On Tuesday, Sen. Lindsey Graham (R-S.C.) released a statement on the nomination of Chuck Hagel: “Chuck Hagel is a good man, but these are dangerous times. What kind of signal are we sending to the Iranians when our nominee for Secretary of Defense seems clueless about what our policy is? I hope the Obama Administration will reconsider his nomination.”
That is unlikely, especially after Sen. John McCain (R-Ariz.) declared himself opposed to a filibuster. Why should the White House pull a nomination the Republicans won’t go to the mat to oppose? Empowered, indeed obligated, by a hearing that revealed Hagel to be buffoonish, the Senate Republicans would have been fully justified in blocking the nomination. Unless McCain changes his mind about a filibuster (other Senate offices that held out the potential for a filibuster were fuming yesterday, as were foreign policy hawks who had opposed Hagel), his decision will actually help facilitate Hagel’s confirmation.
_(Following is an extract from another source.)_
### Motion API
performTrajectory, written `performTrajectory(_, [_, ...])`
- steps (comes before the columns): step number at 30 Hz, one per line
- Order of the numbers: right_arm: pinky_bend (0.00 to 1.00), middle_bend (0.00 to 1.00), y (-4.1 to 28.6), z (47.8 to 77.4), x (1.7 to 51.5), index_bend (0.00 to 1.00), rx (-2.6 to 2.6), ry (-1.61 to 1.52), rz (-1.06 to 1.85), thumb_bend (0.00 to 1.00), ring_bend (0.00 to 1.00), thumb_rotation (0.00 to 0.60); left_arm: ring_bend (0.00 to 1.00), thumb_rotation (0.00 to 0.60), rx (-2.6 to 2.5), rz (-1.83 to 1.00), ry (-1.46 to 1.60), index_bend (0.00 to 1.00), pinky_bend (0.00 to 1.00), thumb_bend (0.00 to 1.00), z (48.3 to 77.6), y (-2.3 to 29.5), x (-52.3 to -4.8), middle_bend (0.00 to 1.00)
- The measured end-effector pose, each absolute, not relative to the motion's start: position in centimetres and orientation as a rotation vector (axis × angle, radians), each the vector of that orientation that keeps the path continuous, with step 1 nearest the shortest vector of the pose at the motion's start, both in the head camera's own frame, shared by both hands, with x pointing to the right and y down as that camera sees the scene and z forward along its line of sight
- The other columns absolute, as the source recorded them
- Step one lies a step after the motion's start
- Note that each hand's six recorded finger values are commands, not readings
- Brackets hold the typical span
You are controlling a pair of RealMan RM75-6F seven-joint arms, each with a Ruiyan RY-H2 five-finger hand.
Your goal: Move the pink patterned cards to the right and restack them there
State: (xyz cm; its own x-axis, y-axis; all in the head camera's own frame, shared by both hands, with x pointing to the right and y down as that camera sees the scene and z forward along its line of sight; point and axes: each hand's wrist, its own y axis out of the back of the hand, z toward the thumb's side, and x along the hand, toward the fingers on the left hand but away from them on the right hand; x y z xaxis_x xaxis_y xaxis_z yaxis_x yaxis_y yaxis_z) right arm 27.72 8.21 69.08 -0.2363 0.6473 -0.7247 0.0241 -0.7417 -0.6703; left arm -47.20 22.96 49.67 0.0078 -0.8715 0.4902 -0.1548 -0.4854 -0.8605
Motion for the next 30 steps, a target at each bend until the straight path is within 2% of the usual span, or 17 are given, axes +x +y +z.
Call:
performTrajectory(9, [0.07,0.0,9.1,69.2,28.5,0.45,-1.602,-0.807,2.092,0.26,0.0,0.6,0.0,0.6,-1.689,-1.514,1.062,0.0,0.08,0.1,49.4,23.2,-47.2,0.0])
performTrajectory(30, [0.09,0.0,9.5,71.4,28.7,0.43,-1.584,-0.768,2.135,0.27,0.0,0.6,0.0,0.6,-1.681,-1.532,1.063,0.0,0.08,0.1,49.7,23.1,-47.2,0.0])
Nevertheless, McCain might be moved by Hagel’s apparent refusal to provide all the data that has been requested of him. Late Tuesday Josh Rogin reported that Sens. Jeff Sessions (R-Ala.) and Jim Inhofe (R-Okla.) are seeking to delay Thursday’s vote on Hagel’s confirmation in the Senate Armed Services Committee because he has not submitted all the requested information, including speeches he has given and the funding for his appearances.
Rogin quoted Graham as saying, “Chuck has said some things that are out of the mainstream and I don’t think it’s unfair to say, ‘Tell us who you spoke to, particularly when you got paid. He’s said he’s given hundreds of speeches; we’ve only gotten [information about] four. We know he’s received money from different groups, but we don’t know who they are, who backs him, who funds him.”
If the information is controversial (either because Hagel made even more awful comments in speeches or he had some controversial funders), then the White House was foolhardy in putting up a nominee who had this many issues. (If Hagel did not disclose the information to the White House, then he has imperiled his nomination and been less than forthright with the White House.) If, on the other hand, the information is noncontroversial it is hard to see why Hagel should be remiss in getting customarily requested information to the committee.
I frankly don’t expect Senate Armed Services Committee Chairman Carl Levin (D-Mich.) to postpone the vote. The Democrats, presented with a nominee so patently in over his head, could have done the honorable thing and implored the White House to pull the nomination. They did not. Let them vote then and tell the country with straight faces that Hagel is prepared and competent to perform this job. But it is now patently obvious that they and the president have no interest in, as the president so fatuously put it, giving the troops the leader they deserve.
UPDATE: Right Turn has obtained the letter sent by Hagel to five Republican senators in response to their request for additional financial information. He refuses to provide information relating to certain “private corporate and nonprofit entities,” claiming it is not his to provide. However, the letter is noteworthy for his assertion that he has a fiduciary duty to keep that information private. In other words, he is not even requesting these entities provide it to the committee; he is defending their refusal to do so. With regard to Atlantic Council, he specifically directs the committee to the group’s 501c IRS filings. But why can’t Hagel provide it? And how is the committee to know about specific funding for Hagel’s speeches? In that regard, he claims not to have any more speech transcripts and/or videos. He also does not provide the funding information for those speeches requested by the senators. The complete letter can be found here.
The senators, I suspect, will not look upon this kindly. Why is Hagel refusing to provide perfectly relevant information? Perhaps he and the White House are daring the Republicans to filibuster.